# Introduction to dbt: 10 Must-Know Concepts For Data Engineers

## What is dbt and why should you care?

I have recently read somewhere on the Internet that the first data scientist a company hires becomes a data engineer. 

## Prerequisites

Only a few:
- __Basic to intermediate SQL__: if you know how to use the WHERE and GROUP BY clauses, you are good to go.
- __Familiarity in the terminal__: you should feel comfortable in the terminal, virtual environments and installing software with package managers like `pip` or `homebrew`. 
- __Basics of data warehouses__: fundamental knowledge of data engineering is a giant plus. It shouldn't be necessarily deep like you know [Kimball's four step process](https://campus.datacamp.com/courses/introduction-to-data-warehousing/data-warehouse-data-modeling?ex=5) but enough to infer some of the keywords.

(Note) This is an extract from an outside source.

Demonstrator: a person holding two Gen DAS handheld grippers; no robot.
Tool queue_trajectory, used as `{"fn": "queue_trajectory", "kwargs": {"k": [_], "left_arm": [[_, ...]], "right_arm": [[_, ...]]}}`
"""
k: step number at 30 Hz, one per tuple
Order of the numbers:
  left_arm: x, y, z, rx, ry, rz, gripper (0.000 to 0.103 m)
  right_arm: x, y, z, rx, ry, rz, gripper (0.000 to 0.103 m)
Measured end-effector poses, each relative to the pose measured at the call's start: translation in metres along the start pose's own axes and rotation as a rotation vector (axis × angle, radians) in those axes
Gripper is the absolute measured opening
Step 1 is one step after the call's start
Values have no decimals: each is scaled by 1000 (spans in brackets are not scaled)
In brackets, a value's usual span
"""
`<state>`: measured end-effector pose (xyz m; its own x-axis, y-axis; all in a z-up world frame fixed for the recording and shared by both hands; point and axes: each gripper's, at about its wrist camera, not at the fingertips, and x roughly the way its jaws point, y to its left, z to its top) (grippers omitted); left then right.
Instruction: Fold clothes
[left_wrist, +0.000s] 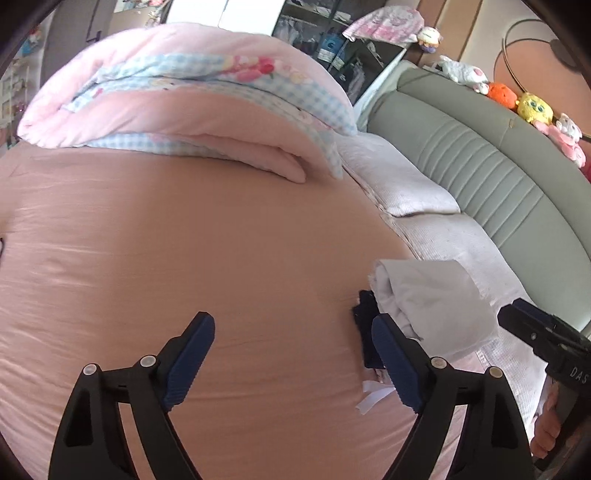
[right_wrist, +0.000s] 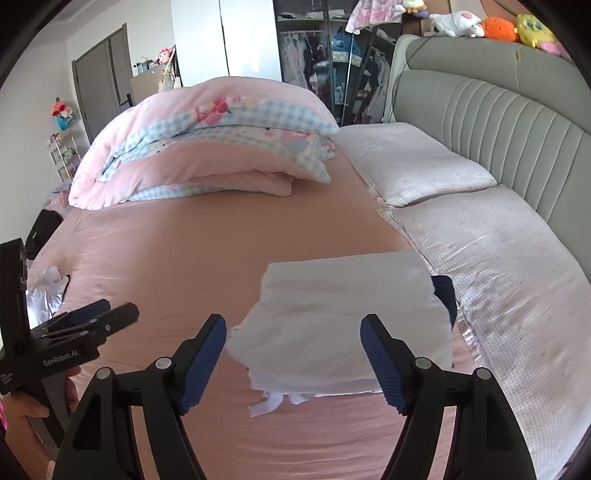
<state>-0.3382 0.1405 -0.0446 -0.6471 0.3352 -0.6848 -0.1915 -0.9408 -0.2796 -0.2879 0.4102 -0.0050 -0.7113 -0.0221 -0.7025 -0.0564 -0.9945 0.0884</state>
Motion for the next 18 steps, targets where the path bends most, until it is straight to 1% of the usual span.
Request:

If you can't meet these criteria and yet, your boss (or yourself) still requires you to learn dbt, you can use the following resources:

PASTE THE RESOURCES HERE

## What will this guide cover?

The open-source community loves dbt, so they managed to integrate it with nearly every tool that works with data. The result? A documentation so massive that even the quick start guides are larger than the docs of entire Python libraries. 

So, my goal with this article is to introduce you to 10 core concepts of dbt with moderate technicality sprinkled in-between. After finishing the tutorial, you can go to any page of dbt docs and figure out what is going on. 

Let's get started!

## 0. Data warehouse

The first concept we must familiarize ourselves is a data warehouse. A warehouse is where you store all data that belongs to some company. 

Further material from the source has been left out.